▶ _Data section_:
###

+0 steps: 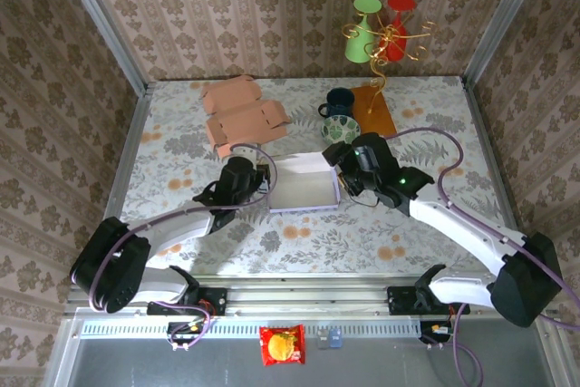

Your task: Fold the paper box

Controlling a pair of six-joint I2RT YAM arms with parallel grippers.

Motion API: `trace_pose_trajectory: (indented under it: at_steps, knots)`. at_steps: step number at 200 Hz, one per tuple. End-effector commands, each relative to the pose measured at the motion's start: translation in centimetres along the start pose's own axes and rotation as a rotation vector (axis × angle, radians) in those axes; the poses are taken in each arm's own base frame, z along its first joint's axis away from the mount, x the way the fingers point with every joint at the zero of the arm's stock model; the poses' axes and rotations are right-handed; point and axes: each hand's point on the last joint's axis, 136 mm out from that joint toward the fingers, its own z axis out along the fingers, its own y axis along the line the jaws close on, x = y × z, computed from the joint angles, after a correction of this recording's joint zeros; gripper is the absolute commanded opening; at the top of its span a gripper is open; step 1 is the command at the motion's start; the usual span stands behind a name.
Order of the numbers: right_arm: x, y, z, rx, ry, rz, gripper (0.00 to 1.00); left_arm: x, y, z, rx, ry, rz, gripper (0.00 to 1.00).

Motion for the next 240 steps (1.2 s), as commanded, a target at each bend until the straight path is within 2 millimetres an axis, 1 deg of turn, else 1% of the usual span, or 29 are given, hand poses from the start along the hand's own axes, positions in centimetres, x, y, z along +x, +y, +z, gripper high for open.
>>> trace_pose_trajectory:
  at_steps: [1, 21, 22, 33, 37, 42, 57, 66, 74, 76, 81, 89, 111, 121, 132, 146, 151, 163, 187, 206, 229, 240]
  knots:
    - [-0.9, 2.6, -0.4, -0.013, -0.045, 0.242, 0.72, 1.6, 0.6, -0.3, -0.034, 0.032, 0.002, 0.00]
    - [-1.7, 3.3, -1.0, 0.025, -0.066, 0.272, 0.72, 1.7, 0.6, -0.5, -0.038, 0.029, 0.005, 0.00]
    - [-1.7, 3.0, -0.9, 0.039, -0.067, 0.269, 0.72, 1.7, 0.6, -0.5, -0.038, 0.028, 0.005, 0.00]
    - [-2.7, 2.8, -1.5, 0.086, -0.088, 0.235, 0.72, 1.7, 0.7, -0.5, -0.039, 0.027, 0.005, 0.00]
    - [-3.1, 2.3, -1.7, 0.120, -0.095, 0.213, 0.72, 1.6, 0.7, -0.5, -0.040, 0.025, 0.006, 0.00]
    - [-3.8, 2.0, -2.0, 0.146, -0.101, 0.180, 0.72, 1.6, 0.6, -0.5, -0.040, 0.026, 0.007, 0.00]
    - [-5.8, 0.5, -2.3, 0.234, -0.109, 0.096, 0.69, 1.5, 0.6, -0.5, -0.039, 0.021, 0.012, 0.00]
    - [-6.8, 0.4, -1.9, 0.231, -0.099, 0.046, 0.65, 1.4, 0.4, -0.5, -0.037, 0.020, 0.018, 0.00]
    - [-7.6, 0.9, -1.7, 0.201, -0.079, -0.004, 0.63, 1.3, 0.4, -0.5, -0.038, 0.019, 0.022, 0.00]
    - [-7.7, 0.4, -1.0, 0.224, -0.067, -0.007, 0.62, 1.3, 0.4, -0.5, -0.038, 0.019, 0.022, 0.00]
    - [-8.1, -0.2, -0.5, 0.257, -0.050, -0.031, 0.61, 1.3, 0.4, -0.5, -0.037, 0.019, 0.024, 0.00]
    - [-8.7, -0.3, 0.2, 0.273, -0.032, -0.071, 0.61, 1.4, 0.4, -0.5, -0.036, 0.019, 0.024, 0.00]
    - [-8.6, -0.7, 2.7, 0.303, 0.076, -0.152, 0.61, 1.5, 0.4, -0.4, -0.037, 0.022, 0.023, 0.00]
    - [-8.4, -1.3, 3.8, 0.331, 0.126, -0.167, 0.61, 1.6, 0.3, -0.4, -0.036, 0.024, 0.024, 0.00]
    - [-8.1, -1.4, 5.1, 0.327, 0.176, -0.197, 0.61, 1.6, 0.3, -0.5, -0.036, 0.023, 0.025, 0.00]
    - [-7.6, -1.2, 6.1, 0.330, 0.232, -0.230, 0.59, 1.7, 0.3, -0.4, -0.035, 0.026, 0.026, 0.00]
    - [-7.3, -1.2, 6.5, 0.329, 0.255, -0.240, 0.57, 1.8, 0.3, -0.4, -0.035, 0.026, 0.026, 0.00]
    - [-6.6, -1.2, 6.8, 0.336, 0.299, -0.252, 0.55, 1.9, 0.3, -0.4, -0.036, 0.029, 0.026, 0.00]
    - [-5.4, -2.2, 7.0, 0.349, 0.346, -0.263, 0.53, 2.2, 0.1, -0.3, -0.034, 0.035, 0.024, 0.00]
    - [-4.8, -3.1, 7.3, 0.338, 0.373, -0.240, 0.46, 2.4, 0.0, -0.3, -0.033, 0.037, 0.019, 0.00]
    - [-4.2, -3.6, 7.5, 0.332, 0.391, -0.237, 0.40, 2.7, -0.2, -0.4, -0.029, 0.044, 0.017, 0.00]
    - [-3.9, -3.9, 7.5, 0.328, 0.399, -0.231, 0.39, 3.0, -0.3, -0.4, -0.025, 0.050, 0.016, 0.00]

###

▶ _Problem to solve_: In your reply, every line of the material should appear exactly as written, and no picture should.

▶ _Task output_:
+0 steps: 

Your task: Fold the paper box

Controlling a pair of six-joint I2RT YAM arms with parallel grippers.

Motion API: `trace_pose_trajectory: (indented under it: at_steps, knots)`. at_steps: step number at 200 Hz, one per tuple. End-effector commands, each relative to the pose measured at the motion's start: translation in centimetres along the start pose's own axes and rotation as a rotation vector (axis × angle, radians) in those axes; the poses are taken in each arm's own base frame, z along its first joint's axis away from the mount, x the way the fingers point with every joint at the zero of the arm's stock model; the poses' axes and rotations are right-handed; point and axes: each hand's point on the last joint's axis, 136 mm out from that joint toward the fingers, its own z axis out along the fingers, its own y axis along the line the jaws close on, x = y × z, computed from the joint angles, after a correction of this recording's joint zeros; gripper is the absolute commanded opening; at the top of its span a gripper is open; step 1 is the command at the motion's start; the usual span stands behind a name.
Order of the numbers: right_arm: x, y, z, rx, ry, rz, gripper (0.00 to 1.00); left_arm: x, y, z, rx, ry, rz, gripper (0.00 to 1.00).

Motion for the next 240 steps (1.2 s), as commanded, a target at each bend until the straight path is within 2 millimetres an axis, 1 deg of turn, else 1% of the usual span, or 29 are given, hand poses from the start along the hand's own axes, positions in centimetres, x, y, z along +x, +y, +z, gripper high for open.
>>> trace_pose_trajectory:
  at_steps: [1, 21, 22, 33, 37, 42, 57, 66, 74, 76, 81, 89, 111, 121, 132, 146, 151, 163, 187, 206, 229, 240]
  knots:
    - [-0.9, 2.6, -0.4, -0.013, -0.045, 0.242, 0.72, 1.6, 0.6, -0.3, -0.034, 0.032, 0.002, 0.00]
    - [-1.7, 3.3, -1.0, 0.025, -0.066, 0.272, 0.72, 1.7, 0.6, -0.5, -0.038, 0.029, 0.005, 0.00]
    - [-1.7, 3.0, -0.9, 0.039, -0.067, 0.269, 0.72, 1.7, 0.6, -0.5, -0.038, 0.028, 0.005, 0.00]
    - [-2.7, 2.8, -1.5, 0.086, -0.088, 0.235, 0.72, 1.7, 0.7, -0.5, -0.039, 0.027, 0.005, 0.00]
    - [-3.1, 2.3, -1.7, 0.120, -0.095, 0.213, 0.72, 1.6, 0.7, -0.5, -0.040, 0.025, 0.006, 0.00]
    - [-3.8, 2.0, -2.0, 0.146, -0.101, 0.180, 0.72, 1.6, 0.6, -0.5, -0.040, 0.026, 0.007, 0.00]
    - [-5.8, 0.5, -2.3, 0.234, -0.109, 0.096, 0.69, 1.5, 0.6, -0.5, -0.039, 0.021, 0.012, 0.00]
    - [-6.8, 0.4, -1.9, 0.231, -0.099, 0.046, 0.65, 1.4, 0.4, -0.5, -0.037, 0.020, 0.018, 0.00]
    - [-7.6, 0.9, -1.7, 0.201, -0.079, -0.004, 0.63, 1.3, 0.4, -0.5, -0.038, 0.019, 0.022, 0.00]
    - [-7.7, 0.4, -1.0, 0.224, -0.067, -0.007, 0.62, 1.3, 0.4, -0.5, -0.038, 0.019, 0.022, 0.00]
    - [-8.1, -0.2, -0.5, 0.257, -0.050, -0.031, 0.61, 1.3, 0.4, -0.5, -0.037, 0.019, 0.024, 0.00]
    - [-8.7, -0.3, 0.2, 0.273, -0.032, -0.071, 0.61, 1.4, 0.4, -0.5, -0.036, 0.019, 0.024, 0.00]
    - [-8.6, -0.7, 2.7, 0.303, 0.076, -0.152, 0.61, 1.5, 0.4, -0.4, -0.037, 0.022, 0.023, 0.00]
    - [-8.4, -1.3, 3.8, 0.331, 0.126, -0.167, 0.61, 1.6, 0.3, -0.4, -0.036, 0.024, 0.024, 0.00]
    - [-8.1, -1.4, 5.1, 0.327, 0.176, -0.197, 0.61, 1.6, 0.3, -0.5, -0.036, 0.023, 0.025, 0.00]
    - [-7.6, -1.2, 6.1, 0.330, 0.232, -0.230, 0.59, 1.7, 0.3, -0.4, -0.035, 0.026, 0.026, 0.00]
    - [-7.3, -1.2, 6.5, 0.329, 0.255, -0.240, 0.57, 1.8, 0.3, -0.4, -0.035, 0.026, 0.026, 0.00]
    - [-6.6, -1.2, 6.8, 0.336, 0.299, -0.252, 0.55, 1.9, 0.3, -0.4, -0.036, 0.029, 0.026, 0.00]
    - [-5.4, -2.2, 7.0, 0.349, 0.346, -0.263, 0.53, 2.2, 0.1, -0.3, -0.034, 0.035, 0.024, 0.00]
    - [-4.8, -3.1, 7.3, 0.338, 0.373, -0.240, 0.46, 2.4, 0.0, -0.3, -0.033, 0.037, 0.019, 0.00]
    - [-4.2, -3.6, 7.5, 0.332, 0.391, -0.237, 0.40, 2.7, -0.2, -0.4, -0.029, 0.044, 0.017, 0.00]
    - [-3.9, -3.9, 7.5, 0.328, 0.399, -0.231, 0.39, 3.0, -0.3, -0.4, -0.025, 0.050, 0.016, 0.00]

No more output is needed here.